* [Directions]: Where the string "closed" appears in a line of the material below, copy that line.

* [Material provided]:

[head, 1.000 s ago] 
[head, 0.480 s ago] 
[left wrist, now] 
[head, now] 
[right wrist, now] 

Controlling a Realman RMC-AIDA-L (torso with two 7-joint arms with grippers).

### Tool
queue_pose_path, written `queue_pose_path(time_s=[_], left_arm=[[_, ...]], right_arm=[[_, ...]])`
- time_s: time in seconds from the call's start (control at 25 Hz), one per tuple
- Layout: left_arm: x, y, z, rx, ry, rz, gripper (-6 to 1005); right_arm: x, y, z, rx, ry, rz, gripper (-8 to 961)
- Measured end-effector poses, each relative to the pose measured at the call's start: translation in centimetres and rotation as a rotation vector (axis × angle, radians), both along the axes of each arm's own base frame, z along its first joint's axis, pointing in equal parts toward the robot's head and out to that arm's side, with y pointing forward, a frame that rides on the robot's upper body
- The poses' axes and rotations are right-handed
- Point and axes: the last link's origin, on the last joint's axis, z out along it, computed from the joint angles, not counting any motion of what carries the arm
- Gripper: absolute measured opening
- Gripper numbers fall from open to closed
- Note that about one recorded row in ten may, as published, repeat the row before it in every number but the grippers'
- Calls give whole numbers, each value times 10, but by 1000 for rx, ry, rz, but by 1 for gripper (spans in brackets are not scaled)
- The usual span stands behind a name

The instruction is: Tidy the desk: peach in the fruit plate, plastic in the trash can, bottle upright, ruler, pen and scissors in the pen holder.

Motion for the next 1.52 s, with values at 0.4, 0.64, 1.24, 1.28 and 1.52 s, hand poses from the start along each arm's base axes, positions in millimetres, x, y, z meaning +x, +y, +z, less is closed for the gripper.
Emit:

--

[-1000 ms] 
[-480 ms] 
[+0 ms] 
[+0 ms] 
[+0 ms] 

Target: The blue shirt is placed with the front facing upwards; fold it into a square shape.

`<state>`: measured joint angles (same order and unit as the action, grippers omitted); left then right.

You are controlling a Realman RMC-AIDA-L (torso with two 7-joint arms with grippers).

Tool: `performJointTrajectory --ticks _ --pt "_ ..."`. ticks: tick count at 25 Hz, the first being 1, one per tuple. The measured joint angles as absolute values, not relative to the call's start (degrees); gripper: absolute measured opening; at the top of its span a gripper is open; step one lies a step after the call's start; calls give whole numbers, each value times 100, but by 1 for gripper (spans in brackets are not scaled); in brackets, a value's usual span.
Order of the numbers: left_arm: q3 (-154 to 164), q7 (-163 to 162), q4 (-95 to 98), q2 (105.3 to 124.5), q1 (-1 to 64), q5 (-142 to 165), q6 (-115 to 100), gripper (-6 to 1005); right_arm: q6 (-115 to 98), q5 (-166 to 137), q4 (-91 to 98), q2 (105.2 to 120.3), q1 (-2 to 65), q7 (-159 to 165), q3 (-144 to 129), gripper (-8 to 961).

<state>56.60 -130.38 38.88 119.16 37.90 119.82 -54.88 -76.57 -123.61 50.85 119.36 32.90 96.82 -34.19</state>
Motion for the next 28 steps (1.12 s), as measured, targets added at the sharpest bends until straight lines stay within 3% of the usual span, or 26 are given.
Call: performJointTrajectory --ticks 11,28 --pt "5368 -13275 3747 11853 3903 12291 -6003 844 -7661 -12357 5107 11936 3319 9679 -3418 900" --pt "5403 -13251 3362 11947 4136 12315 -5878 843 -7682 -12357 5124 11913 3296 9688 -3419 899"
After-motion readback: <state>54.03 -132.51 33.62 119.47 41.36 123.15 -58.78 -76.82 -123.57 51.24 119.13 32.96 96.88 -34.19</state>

* [Solved problem]:
- Gripper numbers fall from open to closed
Motion for the next 1.52 s, with values at 0.4, 0.64, 1.24, 1.28 and 1.52 s, hand poses from the start along each arm's base axes, positions in millimetres, x, y, z meaning +x, +y, +z, less is closed for the gripper.

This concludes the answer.